FoxOの転写活性はPI3K/Aktシグナル伝達系の亢進で抑制されます。FoxOはSestrinというタンパク質を介して間接的にAMPKを活性化します。AMPKもFoxOを活性化する作用があります。つまり、FoxO/Sestrin/AMPKはループを形成して相互に作用してmTORC1を阻害しています。(下図)

FoxOを活性化すると、がん細胞も酸化ストレス耐性を増強して抗がん剤に対しても耐性が高まる可能性が指摘されています。FoxOを活性化するとフィードバックでインスリン受容体の発現が亢進することも報告されています。
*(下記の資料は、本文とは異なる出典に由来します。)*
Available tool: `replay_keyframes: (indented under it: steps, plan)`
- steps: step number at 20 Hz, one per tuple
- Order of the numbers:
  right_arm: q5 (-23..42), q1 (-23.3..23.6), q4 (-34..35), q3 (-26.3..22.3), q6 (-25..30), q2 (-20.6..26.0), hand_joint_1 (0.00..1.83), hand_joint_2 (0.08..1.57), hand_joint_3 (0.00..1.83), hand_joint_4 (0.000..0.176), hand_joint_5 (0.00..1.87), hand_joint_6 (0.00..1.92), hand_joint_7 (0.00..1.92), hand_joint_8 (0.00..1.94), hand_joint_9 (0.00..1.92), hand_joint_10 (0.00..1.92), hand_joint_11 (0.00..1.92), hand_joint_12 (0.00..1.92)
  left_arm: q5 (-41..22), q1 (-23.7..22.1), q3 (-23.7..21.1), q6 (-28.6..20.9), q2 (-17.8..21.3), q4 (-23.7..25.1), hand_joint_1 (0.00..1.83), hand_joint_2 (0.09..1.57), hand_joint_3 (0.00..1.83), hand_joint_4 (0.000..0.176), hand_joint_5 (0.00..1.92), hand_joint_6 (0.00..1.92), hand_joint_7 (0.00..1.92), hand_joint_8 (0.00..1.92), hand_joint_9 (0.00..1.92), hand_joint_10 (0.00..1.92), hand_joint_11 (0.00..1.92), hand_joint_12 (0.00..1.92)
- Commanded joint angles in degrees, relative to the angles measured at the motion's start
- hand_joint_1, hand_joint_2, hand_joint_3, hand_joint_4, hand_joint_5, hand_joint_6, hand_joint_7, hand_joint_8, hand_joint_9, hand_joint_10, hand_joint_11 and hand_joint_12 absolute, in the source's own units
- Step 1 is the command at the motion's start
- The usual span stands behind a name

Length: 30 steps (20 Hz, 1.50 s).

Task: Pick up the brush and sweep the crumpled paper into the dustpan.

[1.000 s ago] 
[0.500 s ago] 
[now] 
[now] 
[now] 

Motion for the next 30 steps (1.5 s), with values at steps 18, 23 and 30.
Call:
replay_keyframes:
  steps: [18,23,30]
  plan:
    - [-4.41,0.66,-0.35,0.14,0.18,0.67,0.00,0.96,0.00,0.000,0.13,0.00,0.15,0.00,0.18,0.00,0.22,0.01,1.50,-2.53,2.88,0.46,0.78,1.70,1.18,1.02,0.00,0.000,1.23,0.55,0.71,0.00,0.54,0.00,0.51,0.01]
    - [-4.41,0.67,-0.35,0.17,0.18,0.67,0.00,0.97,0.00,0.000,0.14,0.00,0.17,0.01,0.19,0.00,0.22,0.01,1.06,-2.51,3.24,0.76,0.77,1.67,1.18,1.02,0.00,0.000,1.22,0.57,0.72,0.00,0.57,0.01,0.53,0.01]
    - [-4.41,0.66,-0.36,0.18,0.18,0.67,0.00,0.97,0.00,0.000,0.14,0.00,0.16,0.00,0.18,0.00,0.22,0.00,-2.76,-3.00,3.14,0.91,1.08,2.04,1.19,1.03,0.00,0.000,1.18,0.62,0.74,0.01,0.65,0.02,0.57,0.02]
これはFoxOの活性亢進が行き過ぎないようにするためのフィードバック阻害です。
つまり、FoxOだけを活性化しても、必ずしもがん細胞の抑制にはつながらない可能性があります。
したがって、FoxOを活性化してがん治療に利用するときは、同時にインスリン/IGF-1シグナル伝達系(PI3K/Akt)を効率的に抑制しておくことが必要です。この目的ではケトン食とイソトレチノインが有効です。
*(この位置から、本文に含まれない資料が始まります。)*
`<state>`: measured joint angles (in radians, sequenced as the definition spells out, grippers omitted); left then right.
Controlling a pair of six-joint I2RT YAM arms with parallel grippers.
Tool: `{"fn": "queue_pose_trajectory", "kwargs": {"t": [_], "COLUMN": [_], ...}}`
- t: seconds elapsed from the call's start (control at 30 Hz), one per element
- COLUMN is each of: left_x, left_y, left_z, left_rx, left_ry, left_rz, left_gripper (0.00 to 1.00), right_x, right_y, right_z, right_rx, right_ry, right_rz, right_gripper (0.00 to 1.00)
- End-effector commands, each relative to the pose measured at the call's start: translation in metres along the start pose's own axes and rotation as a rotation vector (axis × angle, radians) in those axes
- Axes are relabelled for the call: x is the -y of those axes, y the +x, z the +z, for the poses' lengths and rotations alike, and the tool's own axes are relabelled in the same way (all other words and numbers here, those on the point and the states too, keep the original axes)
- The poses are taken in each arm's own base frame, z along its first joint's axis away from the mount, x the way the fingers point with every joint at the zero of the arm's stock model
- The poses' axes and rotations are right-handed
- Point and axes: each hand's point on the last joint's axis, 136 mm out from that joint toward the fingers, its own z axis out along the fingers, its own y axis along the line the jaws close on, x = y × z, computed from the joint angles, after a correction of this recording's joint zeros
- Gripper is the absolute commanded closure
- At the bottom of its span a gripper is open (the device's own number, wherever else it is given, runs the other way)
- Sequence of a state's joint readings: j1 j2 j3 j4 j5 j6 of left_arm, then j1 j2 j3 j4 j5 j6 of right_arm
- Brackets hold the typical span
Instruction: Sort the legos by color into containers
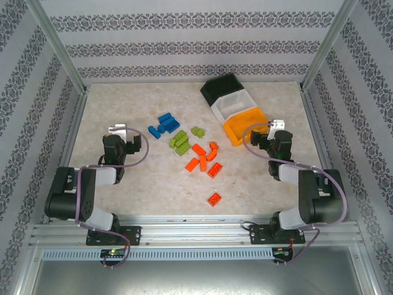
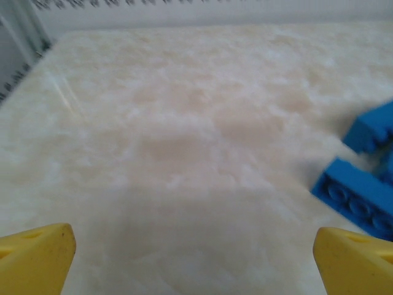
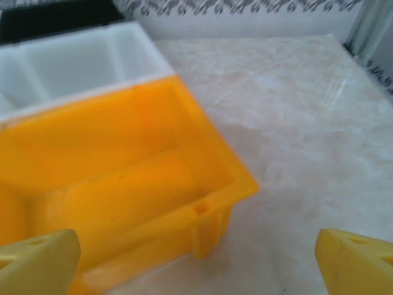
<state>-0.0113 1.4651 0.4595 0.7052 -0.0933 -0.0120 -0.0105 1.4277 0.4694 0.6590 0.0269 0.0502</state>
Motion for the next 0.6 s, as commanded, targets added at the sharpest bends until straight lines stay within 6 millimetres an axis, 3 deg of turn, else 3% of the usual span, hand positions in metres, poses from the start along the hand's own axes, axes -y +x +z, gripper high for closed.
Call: {"fn": "queue_pose_trajectory", "kwargs": {"t": [0.0, 0.1, 0.23, 0.3, 0.4, 0.5, 0.57], "left_x": [-0.023, -0.035, -0.016, -0.014, -0.010, 0.016, 0.041], "left_y": [-0.024, -0.035, -0.048, -0.052, -0.056, -0.054, -0.048], "left_z": [-0.006, -0.014, -0.017, -0.020, -0.031, -0.043, -0.050], "left_rx": [-0.049, -0.143, -0.325, -0.369, -0.368, -0.440, -0.508], "left_ry": [-0.128, -0.213, -0.128, -0.132, -0.115, 0.030, 0.158], "left_rz": [-0.081, -0.215, -0.234, -0.242, -0.337, -0.403, -0.426], "left_gripper": [0.00, 0.00, 0.00, 0.00, 0.00, 0.00, 0.00], "right_x": [0.018, 0.041, 0.040, 0.026, -0.009, -0.043, -0.062], "right_y": [-0.024, -0.033, -0.045, -0.048, -0.046, -0.034, -0.015], "right_z": [-0.011, -0.025, -0.040, -0.045, -0.055, -0.076, -0.093], "right_rx": [-0.023, -0.099, -0.227, -0.293, -0.441, -0.556, -0.663], "right_ry": [0.116, 0.221, 0.201, 0.146, 0.013, -0.047, -0.058], "right_rz": [0.076, 0.291, 0.474, 0.518, 0.530, 0.464, 0.421], "right_gripper": [0.02, 0.02, 0.02, 0.02, 0.02, 0.02, 0.02]}}
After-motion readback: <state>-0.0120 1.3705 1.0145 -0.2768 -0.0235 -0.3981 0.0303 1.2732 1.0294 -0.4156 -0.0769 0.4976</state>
さらに、AMP依存性プロテインキナーゼ(AMPK)はmTORC1(哺乳類ラパマイシン標的蛋白複合体-1)を阻害する作用があるので、FoxOを活性化するメトホルミン、シリマリン、ジインドリルメタンなどの併用は、抗がん作用を強化できます。(321話参照)
シリマリンは肝機能障害を予防するので、イソトレチノインの副作用の一つである肝機能障害の予防にも効果が期待できます。